On Mon, Jul 26, 2010 at 06:14:30PM +0200, Tejun Heo wrote:
> Just one more thing.

I noticed that with vhost, flush_work was getting the worker
pointer as well. Can we live with this API change?
Tejun Heo - July 26, 2010, 6:51 p.m.
Hello,

On 07/26/2010 06:31 PM, Michael S. Tsirkin wrote:
>> On 07/26/2010 06:05 PM, Tejun Heo wrote:
>>> * Placing try_to_freeze() could be a bit annoying.  It shouldn't be
>>>   executed when there's a work to flush.
> 
> BTW why is this important?
> We could always get another work and flush right after
> try_to_freeze, and then flush would block for a long time.
> 
> BTW the vhost patch you sent does not do this at all.
> I am guessing it is because our thread is not freezable?

Yeap, I think so.

>> * Similar issue exists for kthread_stop().  The kthread shouldn't exit
>>   while there's a work to flush (please note that kthread_worker
>>   interface allows detaching / attaching worker kthread during
>>   operation, so it should remain in consistent state with regard to
>>   flushing).
> 
> Not sure I agree here. Users must synchronise flush and stop calls.
> Otherwise a work might get queued after stop is called, and
> you won't be able to flush it.

For freeze, it probably is okay but for stop, I think it's better to
keep the semantics straight forward.  It may be okay to do otherwise
but having such oddity in generic interface is nasty and may lead to
surprises which can be pretty difficult to track down later on.  It's
just a bit more of annoyance while writing the generic code, so...

Thanks.
Tejun Heo - July 26, 2010, 7:04 p.m.
On 07/26/2010 06:23 PM, Michael S. Tsirkin wrote:
>> * Can you please keep the outer goto repeat loop?  I just don't like
>>   outermost for (;;).
> 
> Okay ... can we put the code in a {} scope to make it clear
> where does the loop starts and ends?

If we're gonna do that, it would be better to put it inside a loop
construct.  The reason why I don't like it is that loops like that
don't really help read/writeability much while indenting the whole
logic unnecessarily and look more like a result of obsession against
goto rather than any practical reason.  It's just a cosmetic
preference and I might as well be the weirdo here, so if you feel
strong about it, please feel free to put everything in a loop.

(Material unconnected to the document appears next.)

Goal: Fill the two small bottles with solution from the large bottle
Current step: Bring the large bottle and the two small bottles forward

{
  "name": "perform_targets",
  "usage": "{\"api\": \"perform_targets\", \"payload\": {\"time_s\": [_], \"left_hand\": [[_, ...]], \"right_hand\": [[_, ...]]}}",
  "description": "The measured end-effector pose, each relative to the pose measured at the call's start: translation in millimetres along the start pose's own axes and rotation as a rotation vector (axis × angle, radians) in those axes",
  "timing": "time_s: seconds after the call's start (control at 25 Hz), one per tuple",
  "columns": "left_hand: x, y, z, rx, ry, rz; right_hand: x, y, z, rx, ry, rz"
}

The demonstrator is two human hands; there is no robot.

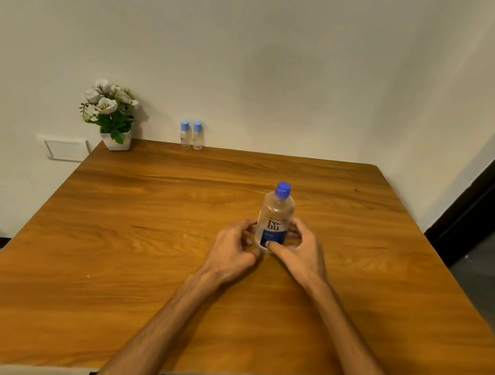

>> * Placing try_to_freeze() could be a bit annoying.  It shouldn't be
>>   executed when there's a work to flush.
> 
> It currently seems to be executed when there is work to flush.
> Is this wrong?

Oh, does it?  As I wrote in the other mail, things like that wouldn't
necessarily break correctness but I think it would be better to avoid
surprises in the generic code if not too difficult.

>> * I think A - B <= 0 test would be more familiar.  At least
>>   time_before/after() are implemented that way.
> 
> I am concerned that this overflows a signed integer -
> which I seem to remeber that C99 disallows.

Really?  Overflows of pointer isn't expected and that's why we have
weird RELOC_HIDE() macro for such calculations but integers not
expected to overflow is a news to me.  Are you sure?  That basically
means time_before/after() aren't safe either.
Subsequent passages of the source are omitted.